• _TASK_
Please set down the lines of the listing exactly, from its first line to the line with "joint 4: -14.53", leaving the pictures out.
-------
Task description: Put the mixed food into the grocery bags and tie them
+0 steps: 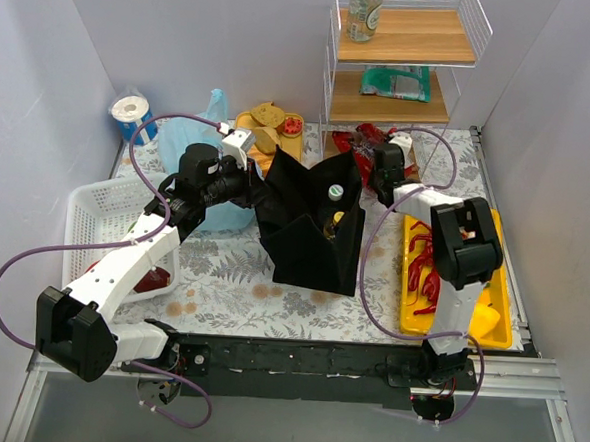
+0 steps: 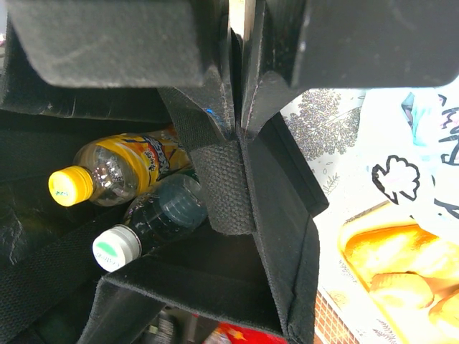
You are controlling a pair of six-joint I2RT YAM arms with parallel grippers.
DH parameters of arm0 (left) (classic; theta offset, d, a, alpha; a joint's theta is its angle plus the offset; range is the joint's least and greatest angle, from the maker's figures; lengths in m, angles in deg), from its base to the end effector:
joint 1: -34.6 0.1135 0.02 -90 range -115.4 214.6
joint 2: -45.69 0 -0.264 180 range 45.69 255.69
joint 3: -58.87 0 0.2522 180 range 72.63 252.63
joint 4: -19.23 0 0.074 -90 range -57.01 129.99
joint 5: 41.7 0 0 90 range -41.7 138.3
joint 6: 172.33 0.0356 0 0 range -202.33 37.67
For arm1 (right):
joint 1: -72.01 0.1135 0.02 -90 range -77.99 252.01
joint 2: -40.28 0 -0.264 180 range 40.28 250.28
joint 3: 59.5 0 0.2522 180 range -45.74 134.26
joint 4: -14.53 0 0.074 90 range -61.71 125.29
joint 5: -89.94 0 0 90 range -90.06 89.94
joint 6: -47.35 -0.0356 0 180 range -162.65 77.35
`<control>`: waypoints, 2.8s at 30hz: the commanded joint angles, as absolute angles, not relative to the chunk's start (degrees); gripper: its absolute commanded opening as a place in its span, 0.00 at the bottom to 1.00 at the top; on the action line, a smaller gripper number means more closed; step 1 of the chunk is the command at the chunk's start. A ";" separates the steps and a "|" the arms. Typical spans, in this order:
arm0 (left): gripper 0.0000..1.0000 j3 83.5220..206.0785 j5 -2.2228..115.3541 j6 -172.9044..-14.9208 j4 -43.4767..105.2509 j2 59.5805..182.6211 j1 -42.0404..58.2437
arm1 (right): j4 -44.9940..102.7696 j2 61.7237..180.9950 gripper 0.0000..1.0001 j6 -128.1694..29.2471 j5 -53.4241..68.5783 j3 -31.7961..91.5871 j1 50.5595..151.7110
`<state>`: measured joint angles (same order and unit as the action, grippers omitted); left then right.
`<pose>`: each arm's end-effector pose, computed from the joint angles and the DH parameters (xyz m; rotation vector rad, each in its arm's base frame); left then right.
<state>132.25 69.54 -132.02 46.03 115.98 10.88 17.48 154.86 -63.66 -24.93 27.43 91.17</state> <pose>0.2520 -0.1248 0.3325 -0.2259 2.1476 -1.1588 0.4250 0.1318 0.1824 0.2888 2.0305 -0.0228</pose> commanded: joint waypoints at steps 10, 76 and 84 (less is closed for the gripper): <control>0.00 132.57 70.89 -131.37 42.57 112.49 11.75 | 10.54 112.72 0.01 -56.80 -24.67 6.75 91.34; 0.00 132.66 81.78 -131.11 40.29 109.85 11.75 | 37.26 111.45 0.01 -22.00 -37.93 41.97 131.22; 0.00 132.31 80.91 -132.17 39.67 110.38 11.75 | 47.60 121.13 0.01 -30.76 -31.11 46.37 136.52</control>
<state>131.35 79.83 -132.16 44.72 113.37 11.42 48.72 121.23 -26.22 -33.54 40.32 135.60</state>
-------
• _SOLUTION TO THIS EXERCISE_
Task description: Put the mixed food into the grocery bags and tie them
+0 steps: 
+0 steps: 
You are controlling a pair of six-joint I2RT YAM arms with parallel grippers.
DH parameters of arm0 (left) (classic; theta offset, d, a, alpha; a joint's theta is its angle plus the offset; range is the joint's least and greatest angle, from the maker's figures; lengths in m, angles in deg), from its base to the end effector:
joint 1: -34.6 0.1135 0.02 -90 range -115.4 214.6
joint 2: -45.69 0 -0.264 180 range 45.69 255.69
joint 3: -58.87 0 0.2522 180 range 72.63 252.63
joint 4: -19.23 0 0.074 -90 range -57.01 129.99
joint 5: 41.7 0 0 90 range -41.7 138.3
joint 6: 172.33 0.0356 0 0 range -202.33 37.67
For arm1 (right):
joint 1: -72.01 0.1135 0.02 -90 range -77.99 252.01
joint 2: -40.28 0 -0.264 180 range 40.28 250.28
joint 3: 59.5 0 0.2522 180 range -45.74 134.26
joint 4: -14.53 0 0.074 90 range -61.71 125.29

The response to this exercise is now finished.